Thursday, September 1st, 2005, 8:21 am
Machine Learning and Grammar
The Science Blog outlines a method for teaching the computer various languages without any human involvement, i.e. in a data-driven manner.
[computers can learn languages] “…autonomously and without previous information infer the underlying rules of grammar. The rules can then be used to generate new and meaningful sentences. The method also works for such data as sheet music or protein sequences.”
Having quotes the above, I believe there is nothing truly novel to find in the study. The blog item does not have any mentioning of Markov models. That, in my blunt opinion, is proof that the author fails to grasp the real merits of the method. It also appears as if the author has limited knowledge in the field which is technically discussed. The ability to look at sequences of words up to a certain depth (as much as brute-force permits) presently produces nice textures in graphics and get good flow of coherent text (a paper-generating tool from MIT comes to mind).

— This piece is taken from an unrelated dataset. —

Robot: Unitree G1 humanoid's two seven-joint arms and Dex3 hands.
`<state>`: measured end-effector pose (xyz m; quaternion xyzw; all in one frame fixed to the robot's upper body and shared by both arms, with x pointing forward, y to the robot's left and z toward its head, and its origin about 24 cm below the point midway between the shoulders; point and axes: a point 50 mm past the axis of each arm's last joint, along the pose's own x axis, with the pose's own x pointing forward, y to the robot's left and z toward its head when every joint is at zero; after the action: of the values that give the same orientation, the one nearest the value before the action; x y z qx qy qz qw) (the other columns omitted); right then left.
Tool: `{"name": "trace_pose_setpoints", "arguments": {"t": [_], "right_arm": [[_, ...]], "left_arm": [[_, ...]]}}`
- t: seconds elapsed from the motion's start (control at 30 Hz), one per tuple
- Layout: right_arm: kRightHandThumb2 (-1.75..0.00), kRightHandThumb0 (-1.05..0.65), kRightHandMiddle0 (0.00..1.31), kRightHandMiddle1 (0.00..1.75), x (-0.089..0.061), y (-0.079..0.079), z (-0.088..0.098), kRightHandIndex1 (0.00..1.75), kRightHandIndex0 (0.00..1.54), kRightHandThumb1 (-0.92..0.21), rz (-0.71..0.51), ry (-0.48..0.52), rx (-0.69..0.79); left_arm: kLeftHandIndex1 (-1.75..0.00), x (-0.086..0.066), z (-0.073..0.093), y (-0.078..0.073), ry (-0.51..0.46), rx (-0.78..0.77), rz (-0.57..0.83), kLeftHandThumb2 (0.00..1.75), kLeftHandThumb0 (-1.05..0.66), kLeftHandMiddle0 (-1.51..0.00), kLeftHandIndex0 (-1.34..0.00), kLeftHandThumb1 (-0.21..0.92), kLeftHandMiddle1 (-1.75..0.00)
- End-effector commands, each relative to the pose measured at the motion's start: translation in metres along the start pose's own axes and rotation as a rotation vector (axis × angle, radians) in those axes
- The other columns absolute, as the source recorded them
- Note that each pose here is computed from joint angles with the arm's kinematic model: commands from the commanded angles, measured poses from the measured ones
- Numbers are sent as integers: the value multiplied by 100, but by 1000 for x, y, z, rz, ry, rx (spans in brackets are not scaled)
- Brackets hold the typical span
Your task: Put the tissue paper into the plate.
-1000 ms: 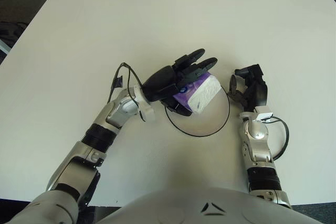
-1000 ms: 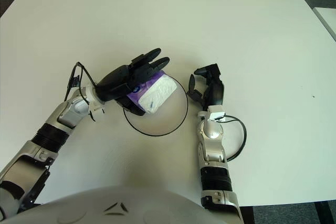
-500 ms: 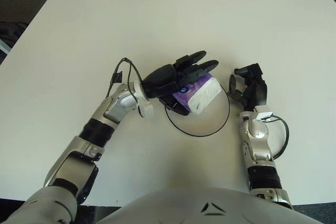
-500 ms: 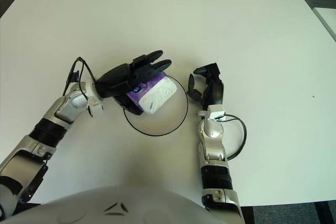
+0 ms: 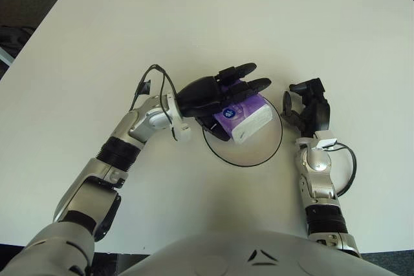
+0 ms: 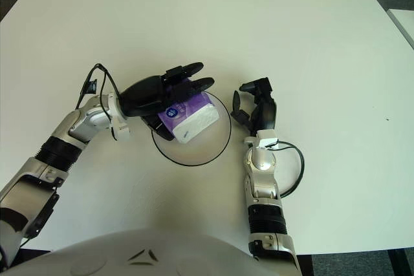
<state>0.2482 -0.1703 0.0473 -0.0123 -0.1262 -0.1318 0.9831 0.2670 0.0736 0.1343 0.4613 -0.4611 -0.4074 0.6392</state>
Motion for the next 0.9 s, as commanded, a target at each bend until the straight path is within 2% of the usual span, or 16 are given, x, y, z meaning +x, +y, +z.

The method can indeed perform more admirably than by making use of probabilistic models solely. It can extract grammatical content, but so can logical inference and theorem prover programs like Vampire (Voronkov and his students from Manchester University). As a matter fact, a few years ago, as part of a course on languages and semantics, we wrote programs in ML that translated English sentences into first-order logic. This technology has been out in the wild for many, many years.